● **TASK DESCRIPTION**: Print the listing once more, exactly as written.

* * * * *

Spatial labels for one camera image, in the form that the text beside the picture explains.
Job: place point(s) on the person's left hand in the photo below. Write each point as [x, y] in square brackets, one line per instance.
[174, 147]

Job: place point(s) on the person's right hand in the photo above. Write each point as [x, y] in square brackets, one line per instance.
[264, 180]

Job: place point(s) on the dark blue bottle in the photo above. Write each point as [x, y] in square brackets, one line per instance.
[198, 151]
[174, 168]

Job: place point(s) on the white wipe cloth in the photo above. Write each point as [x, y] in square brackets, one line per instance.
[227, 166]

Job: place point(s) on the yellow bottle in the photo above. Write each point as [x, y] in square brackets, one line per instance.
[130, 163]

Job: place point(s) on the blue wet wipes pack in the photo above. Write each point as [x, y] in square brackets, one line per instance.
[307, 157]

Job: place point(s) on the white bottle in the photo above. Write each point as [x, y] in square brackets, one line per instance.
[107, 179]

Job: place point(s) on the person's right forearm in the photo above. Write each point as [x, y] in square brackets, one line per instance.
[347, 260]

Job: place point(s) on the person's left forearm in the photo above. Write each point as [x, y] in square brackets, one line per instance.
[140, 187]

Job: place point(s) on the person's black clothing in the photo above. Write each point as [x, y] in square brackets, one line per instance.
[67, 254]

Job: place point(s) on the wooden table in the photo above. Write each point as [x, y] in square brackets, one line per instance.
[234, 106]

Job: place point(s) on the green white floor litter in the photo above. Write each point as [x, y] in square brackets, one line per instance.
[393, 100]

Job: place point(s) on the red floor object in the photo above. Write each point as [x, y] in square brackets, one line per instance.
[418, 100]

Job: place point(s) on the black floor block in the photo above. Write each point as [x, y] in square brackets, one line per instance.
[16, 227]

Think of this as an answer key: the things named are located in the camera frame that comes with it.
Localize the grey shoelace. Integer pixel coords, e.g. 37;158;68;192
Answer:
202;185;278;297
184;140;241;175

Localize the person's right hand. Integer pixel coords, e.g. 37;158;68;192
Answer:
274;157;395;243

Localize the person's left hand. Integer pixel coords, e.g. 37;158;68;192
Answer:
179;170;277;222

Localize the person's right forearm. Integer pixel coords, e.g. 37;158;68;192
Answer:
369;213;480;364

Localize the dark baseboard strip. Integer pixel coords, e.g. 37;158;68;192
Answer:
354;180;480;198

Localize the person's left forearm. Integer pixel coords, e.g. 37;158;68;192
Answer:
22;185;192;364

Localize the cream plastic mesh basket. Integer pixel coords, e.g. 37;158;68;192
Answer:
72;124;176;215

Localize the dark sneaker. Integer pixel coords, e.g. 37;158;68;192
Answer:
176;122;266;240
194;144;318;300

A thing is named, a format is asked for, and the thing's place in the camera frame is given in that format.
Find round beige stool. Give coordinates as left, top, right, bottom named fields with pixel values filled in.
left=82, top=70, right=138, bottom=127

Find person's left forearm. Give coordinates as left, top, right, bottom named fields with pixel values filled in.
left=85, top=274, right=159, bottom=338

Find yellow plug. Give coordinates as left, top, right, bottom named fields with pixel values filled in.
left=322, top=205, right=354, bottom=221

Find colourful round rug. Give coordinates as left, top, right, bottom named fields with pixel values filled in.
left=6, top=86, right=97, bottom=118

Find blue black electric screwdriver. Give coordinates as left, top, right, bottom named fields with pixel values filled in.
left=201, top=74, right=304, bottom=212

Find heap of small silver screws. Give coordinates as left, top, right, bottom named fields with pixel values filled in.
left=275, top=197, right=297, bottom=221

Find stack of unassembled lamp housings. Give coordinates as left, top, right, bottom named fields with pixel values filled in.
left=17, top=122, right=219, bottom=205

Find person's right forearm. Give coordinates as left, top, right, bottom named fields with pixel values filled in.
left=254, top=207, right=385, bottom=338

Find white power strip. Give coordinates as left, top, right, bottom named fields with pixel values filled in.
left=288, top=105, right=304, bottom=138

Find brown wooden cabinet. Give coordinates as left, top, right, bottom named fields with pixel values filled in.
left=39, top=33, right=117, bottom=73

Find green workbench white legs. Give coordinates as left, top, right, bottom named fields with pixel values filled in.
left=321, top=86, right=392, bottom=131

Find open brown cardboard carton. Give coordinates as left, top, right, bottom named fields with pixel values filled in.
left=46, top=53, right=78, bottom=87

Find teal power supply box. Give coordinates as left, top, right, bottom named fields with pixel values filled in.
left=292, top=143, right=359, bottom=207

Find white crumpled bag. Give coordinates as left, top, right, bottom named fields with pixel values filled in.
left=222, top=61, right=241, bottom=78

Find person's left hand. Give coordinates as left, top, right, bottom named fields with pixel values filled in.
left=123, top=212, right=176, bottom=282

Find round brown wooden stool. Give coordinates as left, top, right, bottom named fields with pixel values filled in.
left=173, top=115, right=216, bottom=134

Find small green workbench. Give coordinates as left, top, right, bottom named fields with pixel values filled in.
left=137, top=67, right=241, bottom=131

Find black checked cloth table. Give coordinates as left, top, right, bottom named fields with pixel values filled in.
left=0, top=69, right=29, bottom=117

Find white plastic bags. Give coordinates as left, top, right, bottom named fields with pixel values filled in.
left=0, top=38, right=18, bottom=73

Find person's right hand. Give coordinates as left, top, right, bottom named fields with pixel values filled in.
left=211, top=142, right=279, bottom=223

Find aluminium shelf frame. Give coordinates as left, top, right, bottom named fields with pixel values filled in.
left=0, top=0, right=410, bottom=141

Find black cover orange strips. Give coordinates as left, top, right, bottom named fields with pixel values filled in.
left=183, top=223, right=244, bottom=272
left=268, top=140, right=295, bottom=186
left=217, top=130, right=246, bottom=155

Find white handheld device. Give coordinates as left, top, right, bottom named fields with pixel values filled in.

* * * * *

● **WRITTEN ANSWER**:
Spatial labels for one camera image, in the form that the text beside the picture explains.
Job: place point(s) on the person's left hand in the photo below. Write each point as [x, y] in square brackets, one line per instance.
[174, 147]

Job: place point(s) on the person's right hand in the photo above. Write each point as [x, y] in square brackets, one line per instance.
[264, 180]

Job: place point(s) on the dark blue bottle in the photo above. Write each point as [x, y] in square brackets, one line per instance.
[198, 151]
[174, 168]

Job: place point(s) on the white wipe cloth in the photo above. Write each point as [x, y] in square brackets, one line per instance.
[227, 166]

Job: place point(s) on the yellow bottle in the photo above. Write each point as [x, y] in square brackets, one line per instance.
[130, 163]

Job: place point(s) on the blue wet wipes pack in the photo above. Write each point as [x, y] in square brackets, one line per instance.
[307, 157]

Job: place point(s) on the white bottle in the photo above. Write each point as [x, y] in square brackets, one line per instance.
[107, 179]

Job: place point(s) on the person's right forearm in the photo above. Write each point as [x, y] in square brackets, one line per instance.
[347, 260]

Job: place point(s) on the person's left forearm in the photo above. Write each point as [x, y] in square brackets, one line per instance.
[140, 187]

Job: place point(s) on the person's black clothing in the photo above. Write each point as [x, y] in square brackets, one line per instance.
[67, 254]

Job: place point(s) on the wooden table in the photo above. Write each point as [x, y] in square brackets, one line per instance.
[234, 106]

Job: place point(s) on the green white floor litter in the photo above. Write each point as [x, y] in square brackets, one line per instance.
[393, 100]

Job: place point(s) on the red floor object in the photo above. Write each point as [x, y] in square brackets, one line per instance.
[418, 100]

Job: place point(s) on the black floor block in the photo above. Write each point as [x, y] in square brackets, one line per instance.
[16, 227]

Think of this as an answer key: the things named are located in the camera frame that comes with it.
Localize the grey shoelace. Integer pixel coords, e.g. 37;158;68;192
Answer:
202;185;278;297
184;140;241;175

Localize the person's right hand. Integer pixel coords, e.g. 37;158;68;192
Answer:
274;157;395;243

Localize the person's left hand. Integer pixel coords, e.g. 37;158;68;192
Answer:
179;170;277;222

Localize the person's right forearm. Integer pixel coords, e.g. 37;158;68;192
Answer:
369;213;480;364

Localize the dark baseboard strip. Integer pixel coords, e.g. 37;158;68;192
Answer:
354;180;480;198

Localize the person's left forearm. Integer pixel coords, e.g. 37;158;68;192
Answer:
22;185;192;364

Localize the cream plastic mesh basket. Integer pixel coords, e.g. 37;158;68;192
Answer:
72;124;176;215

Localize the dark sneaker. Integer pixel coords, e.g. 37;158;68;192
Answer:
176;122;266;240
194;144;318;300

A thing is named, a format is asked for, and the thing's place in the camera frame is given in that format.
Find round beige stool. Give coordinates as left, top, right, bottom named fields with pixel values filled in.
left=82, top=70, right=138, bottom=127

Find person's left forearm. Give coordinates as left, top, right, bottom named fields with pixel values filled in.
left=85, top=274, right=159, bottom=338

Find yellow plug. Give coordinates as left, top, right, bottom named fields with pixel values filled in.
left=322, top=205, right=354, bottom=221

Find colourful round rug. Give coordinates as left, top, right, bottom named fields with pixel values filled in.
left=6, top=86, right=97, bottom=118

Find blue black electric screwdriver. Give coordinates as left, top, right, bottom named fields with pixel values filled in.
left=201, top=74, right=304, bottom=212

Find heap of small silver screws. Give coordinates as left, top, right, bottom named fields with pixel values filled in.
left=275, top=197, right=297, bottom=221

Find stack of unassembled lamp housings. Give coordinates as left, top, right, bottom named fields with pixel values filled in.
left=17, top=122, right=219, bottom=205

Find person's right forearm. Give coordinates as left, top, right, bottom named fields with pixel values filled in.
left=254, top=207, right=385, bottom=338

Find white power strip. Give coordinates as left, top, right, bottom named fields with pixel values filled in.
left=288, top=105, right=304, bottom=138

Find brown wooden cabinet. Give coordinates as left, top, right, bottom named fields with pixel values filled in.
left=39, top=33, right=117, bottom=73

Find green workbench white legs. Give coordinates as left, top, right, bottom named fields with pixel values filled in.
left=321, top=86, right=392, bottom=131

Find open brown cardboard carton. Give coordinates as left, top, right, bottom named fields with pixel values filled in.
left=46, top=53, right=78, bottom=87

Find teal power supply box. Give coordinates as left, top, right, bottom named fields with pixel values filled in.
left=292, top=143, right=359, bottom=207

Find white crumpled bag. Give coordinates as left, top, right, bottom named fields with pixel values filled in.
left=222, top=61, right=241, bottom=78

Find person's left hand. Give coordinates as left, top, right, bottom named fields with pixel values filled in.
left=123, top=212, right=176, bottom=282

Find round brown wooden stool. Give coordinates as left, top, right, bottom named fields with pixel values filled in.
left=173, top=115, right=216, bottom=134

Find small green workbench. Give coordinates as left, top, right, bottom named fields with pixel values filled in.
left=137, top=67, right=241, bottom=131

Find black checked cloth table. Give coordinates as left, top, right, bottom named fields with pixel values filled in.
left=0, top=69, right=29, bottom=117

Find white plastic bags. Give coordinates as left, top, right, bottom named fields with pixel values filled in.
left=0, top=38, right=18, bottom=73

Find person's right hand. Give coordinates as left, top, right, bottom named fields with pixel values filled in.
left=211, top=142, right=279, bottom=223

Find aluminium shelf frame. Give coordinates as left, top, right, bottom named fields with pixel values filled in.
left=0, top=0, right=410, bottom=141

Find black cover orange strips. Give coordinates as left, top, right, bottom named fields with pixel values filled in.
left=183, top=223, right=244, bottom=272
left=268, top=140, right=295, bottom=186
left=217, top=130, right=246, bottom=155

Find white handheld device. Give coordinates as left, top, right, bottom named fields with pixel values filled in.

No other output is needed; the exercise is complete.